• **What you will do**:
Which of the lines below mention the word "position"? Pull each one out.
Given information below:
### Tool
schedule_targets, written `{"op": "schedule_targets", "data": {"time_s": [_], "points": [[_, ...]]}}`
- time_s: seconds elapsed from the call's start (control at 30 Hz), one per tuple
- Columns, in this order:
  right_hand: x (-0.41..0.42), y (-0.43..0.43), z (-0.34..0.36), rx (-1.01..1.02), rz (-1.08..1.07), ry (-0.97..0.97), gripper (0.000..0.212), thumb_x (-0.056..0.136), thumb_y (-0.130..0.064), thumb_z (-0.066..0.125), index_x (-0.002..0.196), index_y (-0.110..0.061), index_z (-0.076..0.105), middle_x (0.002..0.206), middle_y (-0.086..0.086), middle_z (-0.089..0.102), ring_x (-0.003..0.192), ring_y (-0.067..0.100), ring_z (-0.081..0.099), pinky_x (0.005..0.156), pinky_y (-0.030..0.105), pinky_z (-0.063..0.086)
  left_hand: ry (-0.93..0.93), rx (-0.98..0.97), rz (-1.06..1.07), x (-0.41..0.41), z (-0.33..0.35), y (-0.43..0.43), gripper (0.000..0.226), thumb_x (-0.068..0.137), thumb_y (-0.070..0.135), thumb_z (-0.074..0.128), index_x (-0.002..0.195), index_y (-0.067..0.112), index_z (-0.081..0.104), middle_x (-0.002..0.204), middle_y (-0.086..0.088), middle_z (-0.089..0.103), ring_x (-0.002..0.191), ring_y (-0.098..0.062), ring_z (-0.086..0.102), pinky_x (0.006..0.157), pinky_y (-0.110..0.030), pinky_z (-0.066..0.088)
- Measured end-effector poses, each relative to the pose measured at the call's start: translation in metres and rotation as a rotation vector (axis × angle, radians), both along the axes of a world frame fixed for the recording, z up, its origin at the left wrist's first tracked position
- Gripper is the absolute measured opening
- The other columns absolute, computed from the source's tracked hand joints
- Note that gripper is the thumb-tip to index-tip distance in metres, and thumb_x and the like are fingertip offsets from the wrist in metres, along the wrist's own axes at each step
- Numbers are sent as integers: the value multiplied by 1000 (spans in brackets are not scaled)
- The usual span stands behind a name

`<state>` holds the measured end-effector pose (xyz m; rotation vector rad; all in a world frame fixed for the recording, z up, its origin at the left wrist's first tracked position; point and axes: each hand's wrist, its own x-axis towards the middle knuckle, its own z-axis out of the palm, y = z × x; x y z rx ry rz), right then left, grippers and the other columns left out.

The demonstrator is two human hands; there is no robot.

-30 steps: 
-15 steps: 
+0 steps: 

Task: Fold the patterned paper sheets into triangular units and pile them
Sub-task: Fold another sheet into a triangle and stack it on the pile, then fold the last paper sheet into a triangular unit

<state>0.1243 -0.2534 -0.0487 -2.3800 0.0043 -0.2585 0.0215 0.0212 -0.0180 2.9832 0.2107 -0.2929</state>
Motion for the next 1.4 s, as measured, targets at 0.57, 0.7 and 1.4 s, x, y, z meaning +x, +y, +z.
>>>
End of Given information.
• **Response**:
- Measured end-effector poses, each relative to the pose measured at the call's start: translation in metres and rotation as a rotation vector (axis × angle, radians), both along the axes of a world frame fixed for the recording, z up, its origin at the left wrist's first tracked position
`<state>` holds the measured end-effector pose (xyz m; rotation vector rad; all in a world frame fixed for the recording, z up, its origin at the left wrist's first tracked position; point and axes: each hand's wrist, its own x-axis towards the middle knuckle, its own z-axis out of the palm, y = z × x; x y z rx ry rz), right then left, grippers and the other columns left out.

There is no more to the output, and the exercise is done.